--- Data section Enclosed Below ---
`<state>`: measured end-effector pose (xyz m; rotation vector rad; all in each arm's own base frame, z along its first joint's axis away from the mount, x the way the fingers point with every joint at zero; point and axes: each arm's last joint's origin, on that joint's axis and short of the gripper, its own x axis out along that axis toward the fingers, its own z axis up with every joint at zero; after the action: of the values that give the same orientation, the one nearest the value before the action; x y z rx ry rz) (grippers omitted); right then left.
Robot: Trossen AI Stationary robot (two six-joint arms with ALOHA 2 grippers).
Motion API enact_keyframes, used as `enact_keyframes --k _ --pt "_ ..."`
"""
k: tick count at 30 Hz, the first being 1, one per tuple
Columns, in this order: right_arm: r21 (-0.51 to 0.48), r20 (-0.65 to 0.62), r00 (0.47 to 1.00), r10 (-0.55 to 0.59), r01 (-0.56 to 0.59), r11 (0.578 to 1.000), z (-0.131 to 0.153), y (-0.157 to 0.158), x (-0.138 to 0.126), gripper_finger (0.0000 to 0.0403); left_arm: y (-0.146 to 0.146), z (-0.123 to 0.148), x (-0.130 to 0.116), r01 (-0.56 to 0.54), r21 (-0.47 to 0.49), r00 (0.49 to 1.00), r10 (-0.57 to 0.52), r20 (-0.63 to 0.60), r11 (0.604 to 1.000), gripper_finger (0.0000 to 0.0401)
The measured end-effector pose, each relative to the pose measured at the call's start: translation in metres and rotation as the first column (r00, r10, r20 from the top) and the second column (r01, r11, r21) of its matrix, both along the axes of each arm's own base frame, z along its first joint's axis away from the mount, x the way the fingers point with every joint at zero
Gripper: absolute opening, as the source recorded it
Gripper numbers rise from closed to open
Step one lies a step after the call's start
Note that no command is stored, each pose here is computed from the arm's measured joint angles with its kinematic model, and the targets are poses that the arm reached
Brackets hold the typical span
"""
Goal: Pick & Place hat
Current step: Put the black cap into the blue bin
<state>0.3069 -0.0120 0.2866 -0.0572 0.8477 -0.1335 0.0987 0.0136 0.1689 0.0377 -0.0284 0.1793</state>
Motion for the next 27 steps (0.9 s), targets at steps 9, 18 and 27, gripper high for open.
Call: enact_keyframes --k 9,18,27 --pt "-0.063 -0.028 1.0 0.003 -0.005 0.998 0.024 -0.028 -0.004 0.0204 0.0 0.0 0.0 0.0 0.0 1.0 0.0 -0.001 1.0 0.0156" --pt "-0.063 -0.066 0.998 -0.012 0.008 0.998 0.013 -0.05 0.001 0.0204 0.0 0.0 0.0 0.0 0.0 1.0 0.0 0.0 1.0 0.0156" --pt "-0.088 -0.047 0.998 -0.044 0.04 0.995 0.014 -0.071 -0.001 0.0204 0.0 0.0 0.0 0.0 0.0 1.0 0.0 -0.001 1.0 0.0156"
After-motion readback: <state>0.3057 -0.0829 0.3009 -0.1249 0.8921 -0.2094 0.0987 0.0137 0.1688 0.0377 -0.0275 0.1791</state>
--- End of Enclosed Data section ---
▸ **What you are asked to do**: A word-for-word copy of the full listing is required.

▸ **Result of this task**:
`<state>`: measured end-effector pose (xyz m; rotation vector rad; all in each arm's own base frame, z along its first joint's axis away from the mount, x the way the fingers point with every joint at zero; point and axes: each arm's last joint's origin, on that joint's axis and short of the gripper, its own x axis out along that axis toward the fingers, its own z axis up with every joint at zero; after the action: of the values that give the same orientation, the one nearest the value before the action; x y z rx ry rz) (grippers omitted); right then left.
Robot: Trossen AI Stationary robot (two six-joint arms with ALOHA 2 grippers).
Motion API enact_keyframes, used as `enact_keyframes --k _ --pt "_ ..."`
"""
k: tick count at 30 Hz, the first being 1, one per tuple
Columns, in this order: right_arm: r21 (-0.51 to 0.48), r20 (-0.65 to 0.62), r00 (0.47 to 1.00), r10 (-0.55 to 0.59), r01 (-0.56 to 0.59), r11 (0.578 to 1.000), z (-0.131 to 0.153), y (-0.157 to 0.158), x (-0.138 to 0.126), gripper_finger (0.0000 to 0.0403); left_arm: y (-0.146 to 0.146), z (-0.123 to 0.148), x (-0.130 to 0.116), r01 (-0.56 to 0.54), r21 (-0.47 to 0.49), r00 (0.49 to 1.00), r10 (-0.57 to 0.52), r20 (-0.63 to 0.60), r11 (0.604 to 1.000), gripper_finger (0.0000 to 0.0401)
The measured end-effector pose, each relative to the pose measured at the call's start: translation in metres and rotation as the first column (r00, r10, r20 from the top) and the second column (r01, r11, r21) of its matrix, both along the axes of each arm's own base frame, z along its first joint's axis away from the mount, x the way the fingers point with every joint at zero
Gripper: absolute opening, as the source recorded it
Gripper numbers rise from closed to open
Step one lies a step after the call's start
Note that no command is stored, each pose here is computed from the arm's measured joint angles with its kinematic model, and the targets are poses that the arm reached
Brackets hold the typical span
"""
Goal: Pick & Place hat
Current step: Put the black cap into the blue bin
<state>0.3069 -0.0120 0.2866 -0.0572 0.8477 -0.1335 0.0987 0.0136 0.1689 0.0377 -0.0284 0.1793</state>
Motion for the next 27 steps (0.9 s), targets at steps 9, 18 and 27, gripper high for open.
Call: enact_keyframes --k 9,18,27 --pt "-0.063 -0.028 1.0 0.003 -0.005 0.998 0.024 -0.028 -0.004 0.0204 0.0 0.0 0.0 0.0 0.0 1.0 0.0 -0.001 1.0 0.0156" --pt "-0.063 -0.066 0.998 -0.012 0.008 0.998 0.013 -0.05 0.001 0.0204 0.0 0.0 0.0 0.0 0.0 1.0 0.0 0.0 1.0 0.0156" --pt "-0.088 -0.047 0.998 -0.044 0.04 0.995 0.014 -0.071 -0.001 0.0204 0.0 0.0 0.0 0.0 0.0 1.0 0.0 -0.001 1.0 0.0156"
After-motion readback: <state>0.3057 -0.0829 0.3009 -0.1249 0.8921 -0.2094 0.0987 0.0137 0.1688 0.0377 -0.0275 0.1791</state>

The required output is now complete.